*** Opening MATERIALS PROVIDED ***
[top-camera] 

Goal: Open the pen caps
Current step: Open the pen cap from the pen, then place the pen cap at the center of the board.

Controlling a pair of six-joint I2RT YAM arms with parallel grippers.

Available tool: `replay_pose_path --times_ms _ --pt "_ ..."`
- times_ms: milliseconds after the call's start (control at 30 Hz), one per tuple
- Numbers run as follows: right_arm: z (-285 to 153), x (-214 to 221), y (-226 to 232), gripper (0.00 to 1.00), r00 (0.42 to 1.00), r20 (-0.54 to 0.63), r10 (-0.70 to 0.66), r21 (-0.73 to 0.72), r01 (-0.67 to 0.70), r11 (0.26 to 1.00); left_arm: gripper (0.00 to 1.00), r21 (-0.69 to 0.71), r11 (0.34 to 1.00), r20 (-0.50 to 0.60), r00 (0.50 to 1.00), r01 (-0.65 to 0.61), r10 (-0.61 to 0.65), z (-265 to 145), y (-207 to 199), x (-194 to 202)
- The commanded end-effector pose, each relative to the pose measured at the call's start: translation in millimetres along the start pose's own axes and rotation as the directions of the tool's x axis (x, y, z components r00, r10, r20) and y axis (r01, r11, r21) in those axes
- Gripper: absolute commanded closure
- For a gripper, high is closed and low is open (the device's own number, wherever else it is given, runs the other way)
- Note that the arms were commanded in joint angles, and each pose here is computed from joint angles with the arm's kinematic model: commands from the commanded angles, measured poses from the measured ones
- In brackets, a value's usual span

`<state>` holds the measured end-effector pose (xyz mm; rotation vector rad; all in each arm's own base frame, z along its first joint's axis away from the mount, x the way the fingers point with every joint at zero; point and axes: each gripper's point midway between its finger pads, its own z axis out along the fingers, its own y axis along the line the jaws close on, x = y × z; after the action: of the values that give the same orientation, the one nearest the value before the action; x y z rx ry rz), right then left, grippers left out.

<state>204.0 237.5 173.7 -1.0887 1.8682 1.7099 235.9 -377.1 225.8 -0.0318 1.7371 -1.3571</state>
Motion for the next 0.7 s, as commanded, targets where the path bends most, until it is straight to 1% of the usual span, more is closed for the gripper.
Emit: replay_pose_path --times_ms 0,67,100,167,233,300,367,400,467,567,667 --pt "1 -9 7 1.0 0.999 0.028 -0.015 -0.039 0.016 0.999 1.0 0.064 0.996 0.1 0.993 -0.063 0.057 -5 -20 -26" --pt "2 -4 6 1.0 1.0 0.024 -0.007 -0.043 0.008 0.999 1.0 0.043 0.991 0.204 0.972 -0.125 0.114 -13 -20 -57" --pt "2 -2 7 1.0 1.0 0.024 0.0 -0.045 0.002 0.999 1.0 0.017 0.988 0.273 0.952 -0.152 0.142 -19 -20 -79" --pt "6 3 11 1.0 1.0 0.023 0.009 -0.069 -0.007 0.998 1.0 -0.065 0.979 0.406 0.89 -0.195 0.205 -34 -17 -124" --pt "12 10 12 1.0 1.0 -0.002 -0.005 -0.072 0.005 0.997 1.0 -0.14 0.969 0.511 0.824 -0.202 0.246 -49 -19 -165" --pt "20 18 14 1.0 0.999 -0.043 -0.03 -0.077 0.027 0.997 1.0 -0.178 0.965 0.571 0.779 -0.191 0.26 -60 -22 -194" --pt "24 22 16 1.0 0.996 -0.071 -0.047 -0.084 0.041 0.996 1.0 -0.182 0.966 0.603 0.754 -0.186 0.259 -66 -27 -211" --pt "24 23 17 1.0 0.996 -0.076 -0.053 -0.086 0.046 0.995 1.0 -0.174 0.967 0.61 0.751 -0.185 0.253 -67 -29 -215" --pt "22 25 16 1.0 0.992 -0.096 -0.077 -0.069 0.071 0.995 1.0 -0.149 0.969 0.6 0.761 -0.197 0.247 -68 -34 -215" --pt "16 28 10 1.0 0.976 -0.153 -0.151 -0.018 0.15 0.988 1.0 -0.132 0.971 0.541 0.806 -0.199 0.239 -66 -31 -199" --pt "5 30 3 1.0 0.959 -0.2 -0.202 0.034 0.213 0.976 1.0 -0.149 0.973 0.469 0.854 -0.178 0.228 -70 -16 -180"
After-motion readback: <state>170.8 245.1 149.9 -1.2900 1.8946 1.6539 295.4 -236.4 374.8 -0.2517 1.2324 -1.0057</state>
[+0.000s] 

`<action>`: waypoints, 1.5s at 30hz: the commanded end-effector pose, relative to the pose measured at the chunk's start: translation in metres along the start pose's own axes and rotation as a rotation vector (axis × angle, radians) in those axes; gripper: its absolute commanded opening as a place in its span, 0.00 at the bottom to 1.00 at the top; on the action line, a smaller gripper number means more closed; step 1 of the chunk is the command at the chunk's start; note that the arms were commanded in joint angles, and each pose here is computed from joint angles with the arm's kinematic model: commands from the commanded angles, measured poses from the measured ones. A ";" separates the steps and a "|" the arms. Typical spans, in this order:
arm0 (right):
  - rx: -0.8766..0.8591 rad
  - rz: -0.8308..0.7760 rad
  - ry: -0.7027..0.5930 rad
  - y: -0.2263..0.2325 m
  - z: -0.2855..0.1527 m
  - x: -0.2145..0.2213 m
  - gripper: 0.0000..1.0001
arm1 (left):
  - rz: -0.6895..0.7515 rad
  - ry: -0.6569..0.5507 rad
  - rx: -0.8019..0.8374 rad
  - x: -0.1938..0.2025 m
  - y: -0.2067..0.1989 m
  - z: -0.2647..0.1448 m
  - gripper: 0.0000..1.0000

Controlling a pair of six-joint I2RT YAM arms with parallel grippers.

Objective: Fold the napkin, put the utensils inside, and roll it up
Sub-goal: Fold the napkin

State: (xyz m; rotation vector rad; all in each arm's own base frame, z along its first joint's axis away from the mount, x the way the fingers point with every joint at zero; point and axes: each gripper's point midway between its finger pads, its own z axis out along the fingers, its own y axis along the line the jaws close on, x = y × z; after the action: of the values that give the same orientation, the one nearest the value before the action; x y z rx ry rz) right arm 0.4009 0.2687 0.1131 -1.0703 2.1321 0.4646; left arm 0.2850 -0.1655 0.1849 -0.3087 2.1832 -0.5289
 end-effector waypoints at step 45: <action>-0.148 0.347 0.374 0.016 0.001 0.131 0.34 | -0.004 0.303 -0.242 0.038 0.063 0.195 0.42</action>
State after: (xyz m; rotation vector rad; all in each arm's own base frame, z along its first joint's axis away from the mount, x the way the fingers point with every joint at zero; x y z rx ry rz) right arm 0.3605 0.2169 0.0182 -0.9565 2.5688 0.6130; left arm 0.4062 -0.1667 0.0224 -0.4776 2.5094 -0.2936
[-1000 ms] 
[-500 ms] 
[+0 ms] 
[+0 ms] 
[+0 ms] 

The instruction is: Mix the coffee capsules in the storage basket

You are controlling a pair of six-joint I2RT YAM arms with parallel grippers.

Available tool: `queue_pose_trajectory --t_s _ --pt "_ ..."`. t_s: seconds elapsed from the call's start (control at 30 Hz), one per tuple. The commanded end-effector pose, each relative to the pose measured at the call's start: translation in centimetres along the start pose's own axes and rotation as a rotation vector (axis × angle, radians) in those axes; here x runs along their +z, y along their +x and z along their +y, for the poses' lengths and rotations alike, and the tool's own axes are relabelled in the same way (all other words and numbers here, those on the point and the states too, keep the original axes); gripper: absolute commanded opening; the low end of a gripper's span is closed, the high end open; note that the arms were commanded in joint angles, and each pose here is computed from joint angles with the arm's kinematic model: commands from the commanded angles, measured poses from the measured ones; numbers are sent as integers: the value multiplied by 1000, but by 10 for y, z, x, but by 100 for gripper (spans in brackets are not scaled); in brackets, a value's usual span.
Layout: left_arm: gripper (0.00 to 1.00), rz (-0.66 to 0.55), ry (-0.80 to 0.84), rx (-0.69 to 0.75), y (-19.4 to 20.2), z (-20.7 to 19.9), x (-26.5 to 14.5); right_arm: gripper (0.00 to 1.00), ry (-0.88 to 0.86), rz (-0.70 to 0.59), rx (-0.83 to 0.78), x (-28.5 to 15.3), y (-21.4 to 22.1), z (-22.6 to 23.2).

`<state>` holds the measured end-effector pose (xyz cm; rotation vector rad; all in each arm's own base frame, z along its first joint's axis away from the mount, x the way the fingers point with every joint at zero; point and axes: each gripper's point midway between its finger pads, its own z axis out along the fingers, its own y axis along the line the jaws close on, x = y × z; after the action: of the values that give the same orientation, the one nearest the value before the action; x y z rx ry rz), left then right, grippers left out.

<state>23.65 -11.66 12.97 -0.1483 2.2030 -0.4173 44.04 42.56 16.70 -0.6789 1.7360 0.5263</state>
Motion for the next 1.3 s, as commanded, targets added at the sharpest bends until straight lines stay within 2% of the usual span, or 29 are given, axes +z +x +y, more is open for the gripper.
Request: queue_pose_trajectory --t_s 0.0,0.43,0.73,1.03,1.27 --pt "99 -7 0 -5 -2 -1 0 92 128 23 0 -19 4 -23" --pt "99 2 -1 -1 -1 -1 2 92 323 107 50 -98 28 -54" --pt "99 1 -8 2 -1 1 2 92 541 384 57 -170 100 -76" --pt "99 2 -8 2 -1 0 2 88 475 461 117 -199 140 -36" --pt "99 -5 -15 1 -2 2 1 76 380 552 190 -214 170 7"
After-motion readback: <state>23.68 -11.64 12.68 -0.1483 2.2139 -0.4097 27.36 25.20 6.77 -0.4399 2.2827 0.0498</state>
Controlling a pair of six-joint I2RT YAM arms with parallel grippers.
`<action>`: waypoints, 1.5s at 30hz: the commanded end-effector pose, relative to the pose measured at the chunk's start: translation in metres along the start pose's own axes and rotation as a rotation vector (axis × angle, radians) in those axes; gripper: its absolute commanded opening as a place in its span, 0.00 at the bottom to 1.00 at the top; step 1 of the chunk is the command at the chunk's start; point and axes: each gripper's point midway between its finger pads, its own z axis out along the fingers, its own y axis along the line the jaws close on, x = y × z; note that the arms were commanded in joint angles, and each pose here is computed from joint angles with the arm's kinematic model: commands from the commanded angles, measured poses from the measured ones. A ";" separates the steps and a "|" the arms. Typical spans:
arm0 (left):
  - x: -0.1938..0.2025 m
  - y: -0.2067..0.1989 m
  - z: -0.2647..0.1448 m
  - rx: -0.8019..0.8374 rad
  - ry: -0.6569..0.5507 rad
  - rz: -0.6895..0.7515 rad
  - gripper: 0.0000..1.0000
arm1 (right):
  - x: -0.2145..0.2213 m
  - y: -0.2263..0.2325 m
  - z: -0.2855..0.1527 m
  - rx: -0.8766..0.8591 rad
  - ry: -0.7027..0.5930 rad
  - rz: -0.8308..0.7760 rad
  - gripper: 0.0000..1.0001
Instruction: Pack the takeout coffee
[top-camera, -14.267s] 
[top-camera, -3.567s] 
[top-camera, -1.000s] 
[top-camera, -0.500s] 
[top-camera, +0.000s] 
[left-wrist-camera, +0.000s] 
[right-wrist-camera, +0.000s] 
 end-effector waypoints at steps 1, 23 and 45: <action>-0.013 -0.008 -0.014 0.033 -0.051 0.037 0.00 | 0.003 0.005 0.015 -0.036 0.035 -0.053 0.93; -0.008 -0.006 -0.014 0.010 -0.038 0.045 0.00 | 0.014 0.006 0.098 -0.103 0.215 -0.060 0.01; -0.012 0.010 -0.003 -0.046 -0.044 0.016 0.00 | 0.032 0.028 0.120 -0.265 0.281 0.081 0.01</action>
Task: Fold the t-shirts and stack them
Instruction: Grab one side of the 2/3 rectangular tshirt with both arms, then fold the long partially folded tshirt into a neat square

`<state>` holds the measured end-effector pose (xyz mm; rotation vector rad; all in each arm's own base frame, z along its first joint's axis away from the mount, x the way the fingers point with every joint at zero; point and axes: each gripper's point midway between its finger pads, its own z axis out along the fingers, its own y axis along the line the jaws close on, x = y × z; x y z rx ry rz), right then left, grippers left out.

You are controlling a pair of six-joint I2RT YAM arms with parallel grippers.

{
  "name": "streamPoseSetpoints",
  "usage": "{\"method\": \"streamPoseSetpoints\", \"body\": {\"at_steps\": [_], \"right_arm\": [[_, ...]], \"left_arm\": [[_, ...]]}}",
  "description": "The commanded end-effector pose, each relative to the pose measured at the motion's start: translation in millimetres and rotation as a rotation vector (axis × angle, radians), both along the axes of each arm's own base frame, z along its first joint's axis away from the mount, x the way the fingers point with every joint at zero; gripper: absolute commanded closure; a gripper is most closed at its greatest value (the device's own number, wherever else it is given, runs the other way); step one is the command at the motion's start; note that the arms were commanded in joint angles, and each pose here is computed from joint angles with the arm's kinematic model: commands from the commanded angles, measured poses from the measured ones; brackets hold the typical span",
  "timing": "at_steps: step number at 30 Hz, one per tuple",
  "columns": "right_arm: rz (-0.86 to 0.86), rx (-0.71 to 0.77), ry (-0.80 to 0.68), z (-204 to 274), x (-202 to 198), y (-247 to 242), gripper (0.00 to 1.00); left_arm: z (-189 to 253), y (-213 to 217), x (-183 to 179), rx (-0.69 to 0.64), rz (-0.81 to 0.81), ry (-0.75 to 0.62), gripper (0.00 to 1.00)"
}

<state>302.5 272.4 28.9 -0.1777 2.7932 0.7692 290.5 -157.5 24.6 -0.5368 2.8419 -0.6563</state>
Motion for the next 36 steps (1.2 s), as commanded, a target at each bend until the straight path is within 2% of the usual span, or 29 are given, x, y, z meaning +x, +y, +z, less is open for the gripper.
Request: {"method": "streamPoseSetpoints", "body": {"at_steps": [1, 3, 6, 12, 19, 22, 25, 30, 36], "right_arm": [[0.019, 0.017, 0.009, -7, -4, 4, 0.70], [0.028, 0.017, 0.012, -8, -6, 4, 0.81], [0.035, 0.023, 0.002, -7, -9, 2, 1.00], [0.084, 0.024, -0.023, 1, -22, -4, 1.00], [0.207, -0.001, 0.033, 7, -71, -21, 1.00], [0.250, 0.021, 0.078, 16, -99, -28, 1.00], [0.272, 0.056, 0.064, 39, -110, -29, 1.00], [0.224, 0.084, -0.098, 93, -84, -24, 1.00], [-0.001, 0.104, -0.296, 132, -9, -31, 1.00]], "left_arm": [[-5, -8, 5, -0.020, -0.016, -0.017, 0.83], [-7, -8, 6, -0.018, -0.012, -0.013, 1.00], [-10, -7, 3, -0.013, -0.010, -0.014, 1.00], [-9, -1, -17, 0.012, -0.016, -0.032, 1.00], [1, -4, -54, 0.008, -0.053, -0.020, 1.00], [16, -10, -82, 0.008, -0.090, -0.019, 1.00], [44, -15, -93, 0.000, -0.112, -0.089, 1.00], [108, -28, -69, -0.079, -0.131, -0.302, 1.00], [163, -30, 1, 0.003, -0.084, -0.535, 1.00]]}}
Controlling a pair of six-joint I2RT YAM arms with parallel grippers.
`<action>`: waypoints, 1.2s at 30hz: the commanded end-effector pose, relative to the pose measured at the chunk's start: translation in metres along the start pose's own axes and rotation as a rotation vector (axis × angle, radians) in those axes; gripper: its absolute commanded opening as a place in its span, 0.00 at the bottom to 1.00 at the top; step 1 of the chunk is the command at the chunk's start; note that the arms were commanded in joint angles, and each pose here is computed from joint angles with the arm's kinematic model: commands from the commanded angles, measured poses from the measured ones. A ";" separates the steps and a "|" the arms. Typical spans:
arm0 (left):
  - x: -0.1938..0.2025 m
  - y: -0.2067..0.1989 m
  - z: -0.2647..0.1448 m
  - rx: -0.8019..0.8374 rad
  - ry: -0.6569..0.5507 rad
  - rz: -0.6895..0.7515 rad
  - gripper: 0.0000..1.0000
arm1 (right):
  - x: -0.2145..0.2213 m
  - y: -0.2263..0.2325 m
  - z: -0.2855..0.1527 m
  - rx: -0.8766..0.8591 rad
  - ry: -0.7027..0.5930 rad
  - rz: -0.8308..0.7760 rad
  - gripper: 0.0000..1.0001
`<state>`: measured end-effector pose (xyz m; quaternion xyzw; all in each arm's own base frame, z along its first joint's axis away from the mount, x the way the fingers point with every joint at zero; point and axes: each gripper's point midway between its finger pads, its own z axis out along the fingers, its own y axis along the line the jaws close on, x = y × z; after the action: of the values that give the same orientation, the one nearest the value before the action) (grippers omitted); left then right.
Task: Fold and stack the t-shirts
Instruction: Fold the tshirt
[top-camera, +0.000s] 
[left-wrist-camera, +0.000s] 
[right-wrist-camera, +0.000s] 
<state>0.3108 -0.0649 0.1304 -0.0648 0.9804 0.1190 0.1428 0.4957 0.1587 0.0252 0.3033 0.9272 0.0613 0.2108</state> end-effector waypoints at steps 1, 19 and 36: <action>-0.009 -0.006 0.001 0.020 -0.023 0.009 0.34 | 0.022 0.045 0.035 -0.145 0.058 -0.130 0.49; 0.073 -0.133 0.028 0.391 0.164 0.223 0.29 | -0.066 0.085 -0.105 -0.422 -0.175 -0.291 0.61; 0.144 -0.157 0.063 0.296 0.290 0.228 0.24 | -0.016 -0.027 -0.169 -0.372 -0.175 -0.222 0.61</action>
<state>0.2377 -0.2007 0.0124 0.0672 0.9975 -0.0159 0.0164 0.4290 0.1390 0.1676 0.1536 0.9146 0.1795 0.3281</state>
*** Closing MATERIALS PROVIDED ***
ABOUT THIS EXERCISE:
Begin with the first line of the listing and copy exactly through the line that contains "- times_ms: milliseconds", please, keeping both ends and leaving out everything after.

OUTPUT FOR THIS TASK:
[top-camera] 

Goal: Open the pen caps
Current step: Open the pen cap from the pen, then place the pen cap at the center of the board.

Controlling a pair of six-joint I2RT YAM arms with parallel grippers.

Available tool: `replay_pose_path --times_ms _ --pt "_ ..."`
- times_ms: milliseconds after the call's start (control at 30 Hz), one per tuple

The output is complete as shown.